I discovered this fun exercise a couple of weeks ago, which has numerous benefits for horse and rider, despite one of my riders declaring the exercise to be “easy” … this was before he’d attempted it!
If you’re following the arrows on the diagram you need to approach the first jump on the left canter lead. Reverse the direction of the arrows for right canter.
I kept the jumps as crosses because with uprights it’s very easy for riders to allow their horses to jump off centre if the circle lacks roundness so we lose the accuracy of the exercise.
This exercise is very good for establishing the rhythm to a course, as the horse cannot rush before or after each fence because the circle slows them and balances the canter.
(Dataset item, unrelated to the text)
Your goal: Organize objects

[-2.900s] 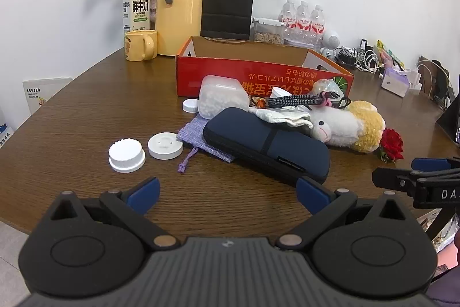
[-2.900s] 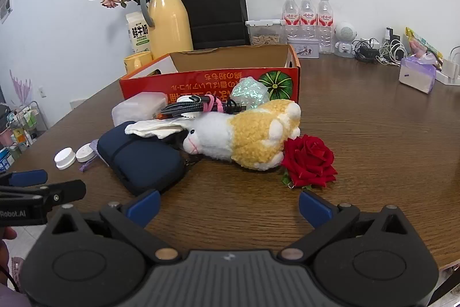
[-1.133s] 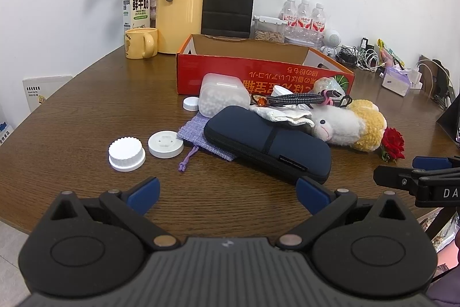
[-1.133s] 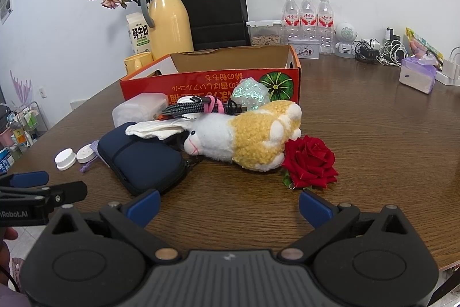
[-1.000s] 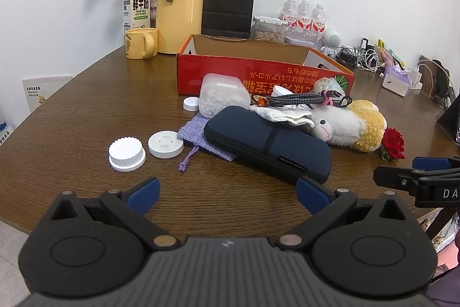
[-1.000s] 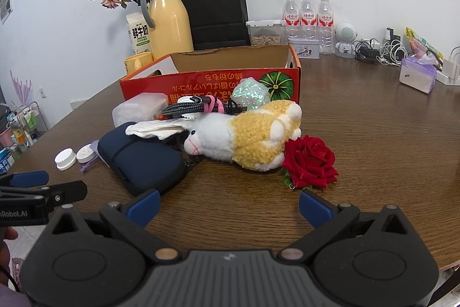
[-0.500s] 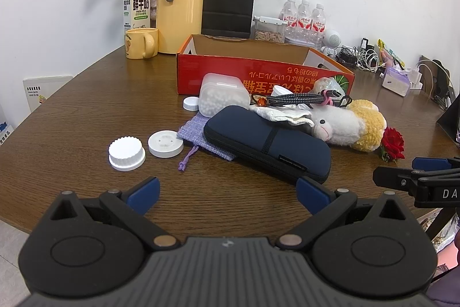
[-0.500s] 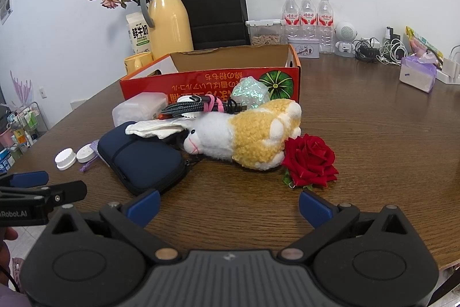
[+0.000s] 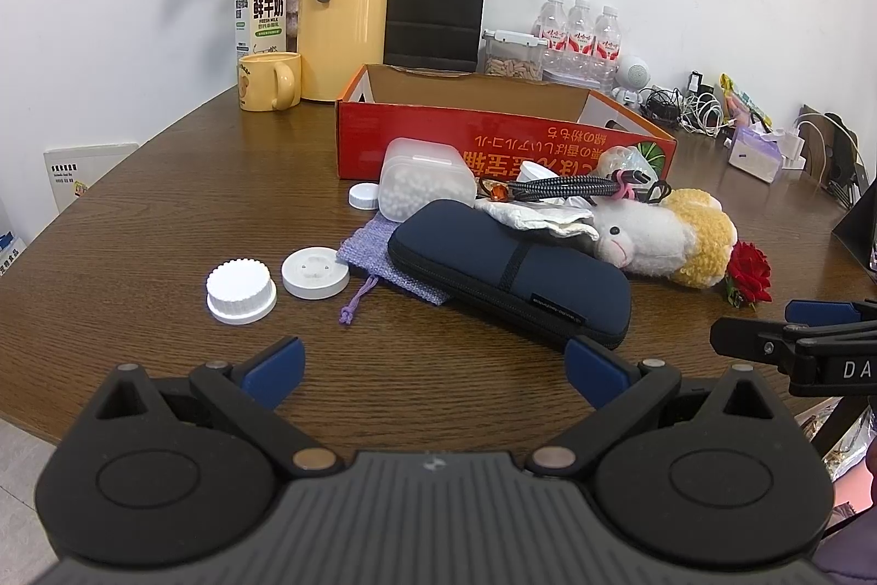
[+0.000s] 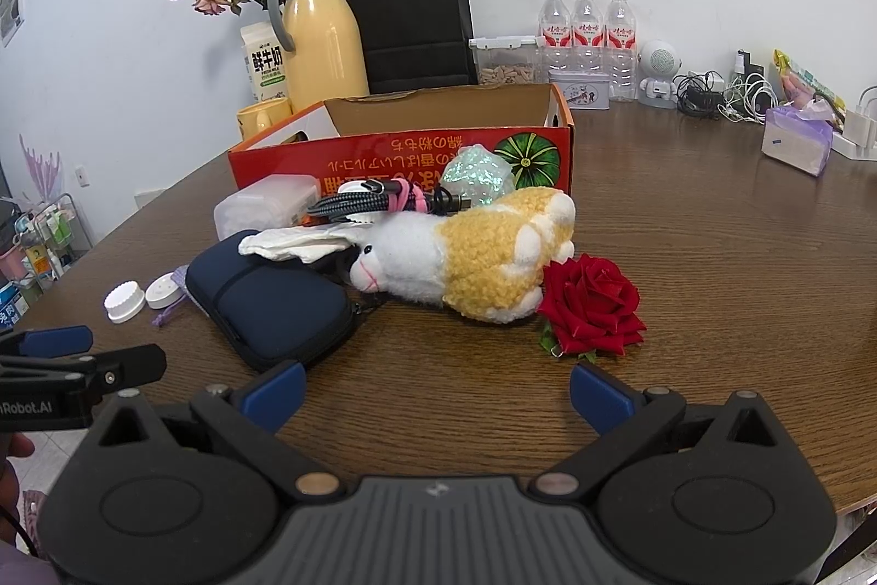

The circle is also very good for improving the quality of the canter as the horse cannot flatten and lose the three beats on the approach to a fence. Which leads to a better bascule.
If a horse has the tendency to lock on and take a long stride to a fence then this exercise is useful for showing a rider the importance of not encouraging a long jump because the circle afterwards is particularly difficult. It also helps encourage a rider to see a closer take off point. This was what tripped up my rider who declared the exercise as “easy”. His pony tends to lock on, take a long jump over a fence and land flat. The circles made my rider realise that he can’t let his pony get so long as he wouldn’t be able to ride the circle afterwards. On courses, this often happens and they miss the next turn and subsequent fence.
In order for this exercise to flow smoothly, the rider needs to maintain the correct canter lead, which may involve them asking for the canter lead over each fence, especially if the horse favours one particular canter lead. This makes the rider more aware of their body language over and after a jump. The rider needs to plan the circle, but not be too quick on riding it on landing otherwise they’ll finish the circle too close to the centre of the cross of poles and have to jump the side of the fence. Equally, being a bit slow after the fence to respond leads to very large circle and the canter can be allowed to stay a bit long and flat.
I had another rider counting out loud as she rode this exercise to help her keep the rhythm. She was focusing too much on riding a dressage standard circle, and upsetting her horse’s jumping rhythm so he was getting tense and then jumping awkwardly. After a few goes at counting the canter rhythm improved as she rode with more subtle aids so had smoother turns, and they met each fence on the perfect stride, so the whole sequence flowed beautifully.
Grabbing the inside rein will prevent the circle being round, and the horse being balanced, so it’s also important to ride the outside of the horse around the turn in order to finish the circle well and not have a dodgy jump.
The horse’s suppleness will improve as a result of this exercise, which will help on jump offs, because the horse and rider can then ride short yet balanced approaches to fences, and make quick turns on landing which will shave off precious seconds.
Give the exercise a go, I think it’s easy to be complacent about the exercise, but in order to do it well there are lots of little elements to perfect.